Back to Work

by | Jan 2, 2019 | Uncategorized

The holidays are over and its time to get back to work! The New Year will be pivotal for all of us in Wisconsin. Change is afoot and we need to be ready. We face three major issues – the Body Gap, an exponential change rate, and alignment around pragmatic actions. How we respond to these challenges will determine our destiny. We must avoid distraction, dig in, and take action to position Wisconsin for the future.

It’s a pivotal year. Change is accelerating and Wisconsin is at the fulcrum of some of the most critical transformations. The state is at full employment – yet we still need more workers. We’ve made workforce and technology investments throughout the state and made good progress – especially addressing the Skills Gap and putting people to work. Yet, there is much more to be done. Let’s live up to our “Forward!” motto and tackle the future. If we all engage, we can make meaningful progress on these key issues.

First, the Body Gap will impact the state more than any other factor. Wisconsin’s workforce is not projected to grow over the next two decades. Traditional approaches to training and recruiting will become less and less effective as more and more regions experience similar conditions. Future economic growth depends on more than just job growth. Instead, we will need to create transformational operational approaches that create growth without needing additional people. This is the first time we’ve faced this challenge since World War II. We were successful then…

Next, we must address an accelerating rate of change that already moves much faster than our ability to adapt. This situation calls to mind my two favorite philosophers: Thomas Friedman and my Dad. Friedman in his exceptional book Thank You for Being Late outlines the Astro Teller Curve that juxtaposes change against humans’ ability to adapt. Adaptiveness progresses at a linear pace, while technology changes exponentially. Friedman makes the case that the change parabola crossed the adaptiveness line somewhere around 2007. People and individual organizations can no longer keep up with the current rate of change.

This change creates a profound shift for our organizations as Guides supplant Experts as key leaders. In the past, Experts kept up with change, defined the environment, and set the direction for any action. Expert leaders made it comfortable for the rest of us because the success formula was simple: Just follow the leader! When the rate of change exceeded Experts’ ability to adapt, Guides became the most effective leaders. Guides identify and coordinate efforts in the midst of these changes, engaging experts at appropriate times. Success results from Guides finding the path through the woods; Experts building the bridges and tending to the snakebites; and the rest of us learning along the way, contributing to the overall effort.

The learning requirement brings us to my Dad. He said that learners are “constantly expanding the periphery of their ignorance.” That’s the boundary between what we know and what we don’t. As we learn more, that boundary grows geometrically, much like the circumference of a circle, exposing more of what we don’t know – our ignorance. Learning continues until we’re no longer comfortable with what we don’t know. In this new environment of exponential change, it’s critical that we continually expand the periphery of our ignorance in order to remain relevant. Embrace the unknown and find new ways to learn and explore. Make Dad proud!

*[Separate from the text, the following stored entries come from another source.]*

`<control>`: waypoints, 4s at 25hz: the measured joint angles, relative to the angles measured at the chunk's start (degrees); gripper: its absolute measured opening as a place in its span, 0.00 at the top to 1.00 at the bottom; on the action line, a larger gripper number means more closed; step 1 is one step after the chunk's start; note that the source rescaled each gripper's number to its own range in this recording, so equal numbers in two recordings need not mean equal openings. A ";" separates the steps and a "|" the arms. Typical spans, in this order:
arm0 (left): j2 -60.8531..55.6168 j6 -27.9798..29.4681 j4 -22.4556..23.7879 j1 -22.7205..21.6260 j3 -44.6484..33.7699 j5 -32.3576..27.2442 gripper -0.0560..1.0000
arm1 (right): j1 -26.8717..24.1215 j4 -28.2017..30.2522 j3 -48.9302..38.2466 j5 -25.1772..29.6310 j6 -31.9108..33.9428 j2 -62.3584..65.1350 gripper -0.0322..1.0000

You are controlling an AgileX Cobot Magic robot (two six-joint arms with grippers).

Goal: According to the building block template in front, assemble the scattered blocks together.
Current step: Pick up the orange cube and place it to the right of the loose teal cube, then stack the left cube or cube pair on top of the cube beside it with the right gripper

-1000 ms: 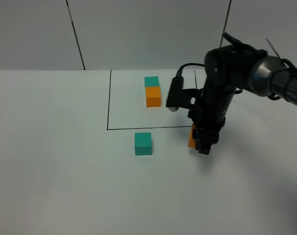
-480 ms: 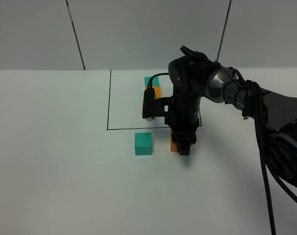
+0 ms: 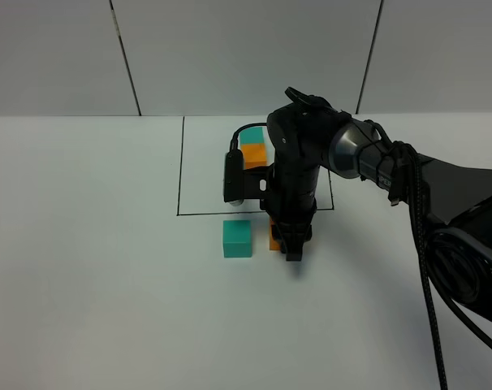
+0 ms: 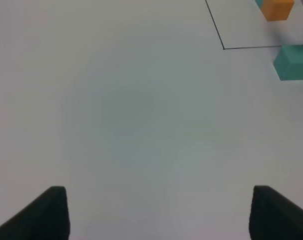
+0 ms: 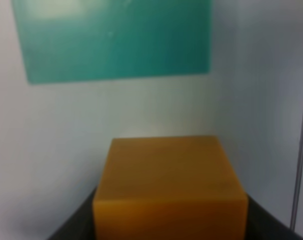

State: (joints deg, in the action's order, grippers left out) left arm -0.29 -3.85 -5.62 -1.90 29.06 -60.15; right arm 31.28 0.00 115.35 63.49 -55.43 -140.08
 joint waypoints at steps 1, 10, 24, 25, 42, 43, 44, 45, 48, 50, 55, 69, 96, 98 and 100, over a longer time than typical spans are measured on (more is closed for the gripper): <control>0.00 0.00 0.00 0.00 0.00 0.00 0.32 | 0.02 0.00 0.00 -0.14 0.00 0.00 0.96; 0.00 0.00 0.00 0.00 0.00 0.00 0.32 | 0.45 0.00 0.06 0.39 0.00 0.00 0.96; 0.00 0.00 0.00 0.00 0.00 0.00 0.32 | 0.45 -4.90 0.06 -0.18 -0.95 -0.31 0.96; 0.00 0.00 0.00 0.00 0.00 0.00 0.32 | 0.45 -5.03 0.06 -0.24 -1.00 -0.30 0.96; 0.00 0.00 0.00 0.00 0.00 0.00 0.32 | 0.45 -6.40 0.06 -0.67 -1.92 -0.30 0.96; 0.00 0.00 0.00 0.00 0.00 0.00 0.32 | 0.45 -6.74 0.06 -0.75 -1.99 -0.37 0.96; 0.00 0.00 0.00 0.00 0.00 0.00 0.32 | 0.45 -6.89 0.06 -0.80 -2.18 -0.37 0.96; 0.00 0.00 0.00 0.00 0.00 0.00 0.32 | 0.45 -6.94 0.06 -0.80 -2.18 -0.37 0.96; 0.00 0.00 0.00 0.00 0.00 0.00 0.32 | 0.45 -7.00 0.06 -0.80 -2.24 -0.37 0.96; 0.00 0.00 0.00 0.00 0.00 0.00 0.32 | 0.45 -7.00 0.06 -0.80 -2.24 -0.37 0.96; 0.00 0.00 0.00 0.00 0.00 0.00 0.32 | 0.45 -7.00 0.06 -0.80 -2.24 -0.37 0.96; 0.00 0.00 0.00 0.00 0.00 0.00 0.32 | 0.45 -7.00 0.06 -0.82 -3.44 -0.37 0.96; 0.00 0.02 0.00 0.00 0.00 0.00 0.32 | -7.62 -8.06 0.01 1.79 24.20 17.74 0.00; 0.00 0.02 0.00 0.00 0.00 0.00 0.32 | -9.82 -6.99 0.01 1.80 28.32 18.99 0.00; 0.00 0.02 0.00 0.00 0.00 0.00 0.32 | -11.48 -5.33 0.01 1.61 32.13 20.17 0.00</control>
State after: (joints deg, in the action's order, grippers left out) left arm -0.29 -3.84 -5.62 -1.90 29.06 -60.15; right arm 19.80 -5.33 115.36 65.10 -23.31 -119.90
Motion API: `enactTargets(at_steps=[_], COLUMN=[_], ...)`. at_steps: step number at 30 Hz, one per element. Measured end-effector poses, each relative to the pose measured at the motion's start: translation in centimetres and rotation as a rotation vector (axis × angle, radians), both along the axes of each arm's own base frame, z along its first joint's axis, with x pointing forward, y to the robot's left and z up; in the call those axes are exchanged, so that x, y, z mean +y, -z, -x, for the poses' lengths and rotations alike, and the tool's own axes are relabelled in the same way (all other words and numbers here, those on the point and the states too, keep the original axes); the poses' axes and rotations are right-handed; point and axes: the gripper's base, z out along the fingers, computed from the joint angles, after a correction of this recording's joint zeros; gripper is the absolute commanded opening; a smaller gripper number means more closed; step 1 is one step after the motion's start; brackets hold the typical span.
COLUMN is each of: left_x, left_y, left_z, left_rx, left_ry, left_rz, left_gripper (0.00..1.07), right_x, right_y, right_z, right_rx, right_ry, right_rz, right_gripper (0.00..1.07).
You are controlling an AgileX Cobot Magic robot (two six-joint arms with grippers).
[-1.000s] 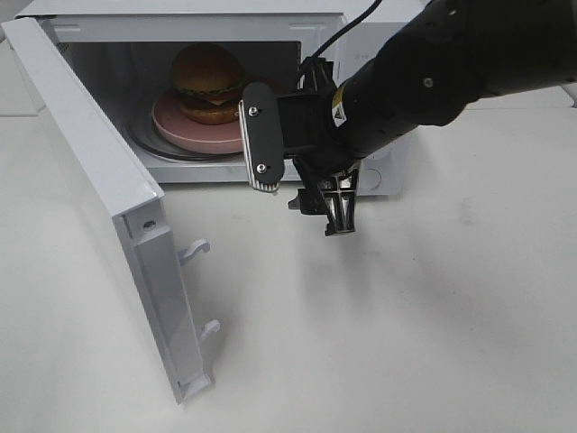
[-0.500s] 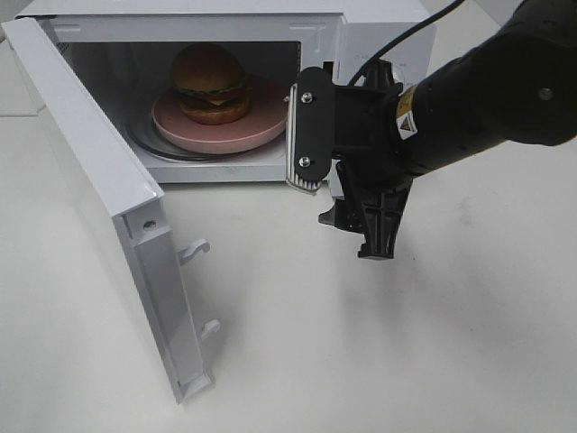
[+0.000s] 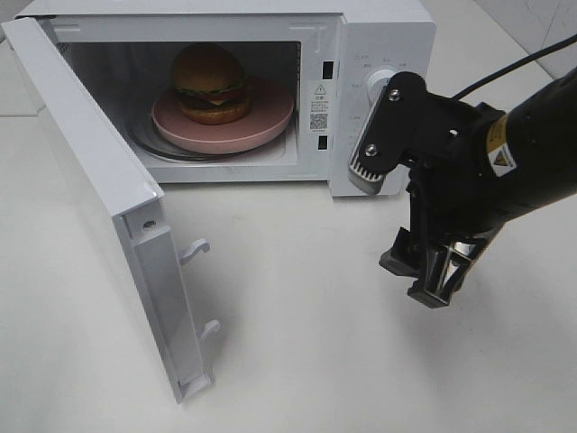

No person or organization can address this changing environment alone. We must align our efforts and resources for maximum effect. We should be great at that! Our Wisconsin heritage is farming and mining and manufacturing – backgrounds full of pragmatism. We’re wired to solve problems. These new challenges require all our skills to create a bright future. The more we can engage and align to build pragmatic approaches, the more effective we will be.

These approaches have little to do with our personal philosophies. Philosophies are great fuel for discussions, but never solved a problem. We must set a practical course for the future. That means aligning with the economic and technological trends transforming the world. Wisconsin is in a strong position to face the future. Our universities, colleges, and technical colleges provide the strong educational base necessary to facilitate learning. Effective business leadership provides practical focus to initiatives. Our diverse economy across the state provides a broad perspective on business and social issues. Finally, Wisconsinites know how to get things done. These qualities allow focus and alignment to face the future.

Success depends on all of us engaging to create pragmatic change. We must embrace the constant learning necessary to remain current and relevant. That learning expands the periphery of our ignorance, so we must become more comfortable with ambiguity. This comfort positions us to search for the truth and what works. After all, we’re creating the future, not defending the past. If we do this correctly, each of us will always be a bit uncomfortable as our comfort zone stretches in unpredictable ways. Of course, part of the challenge involves engaging with and supporting the others on the journey with us.

Wisconsin leads the way in pragmatism. We’re rarely afraid of tough situations – tackling the toughest problems and then being ready to do it all over again. Together, we will make a better future for everyone. Accept the challenge! Make 2019 the year you made a difference in the state’s future.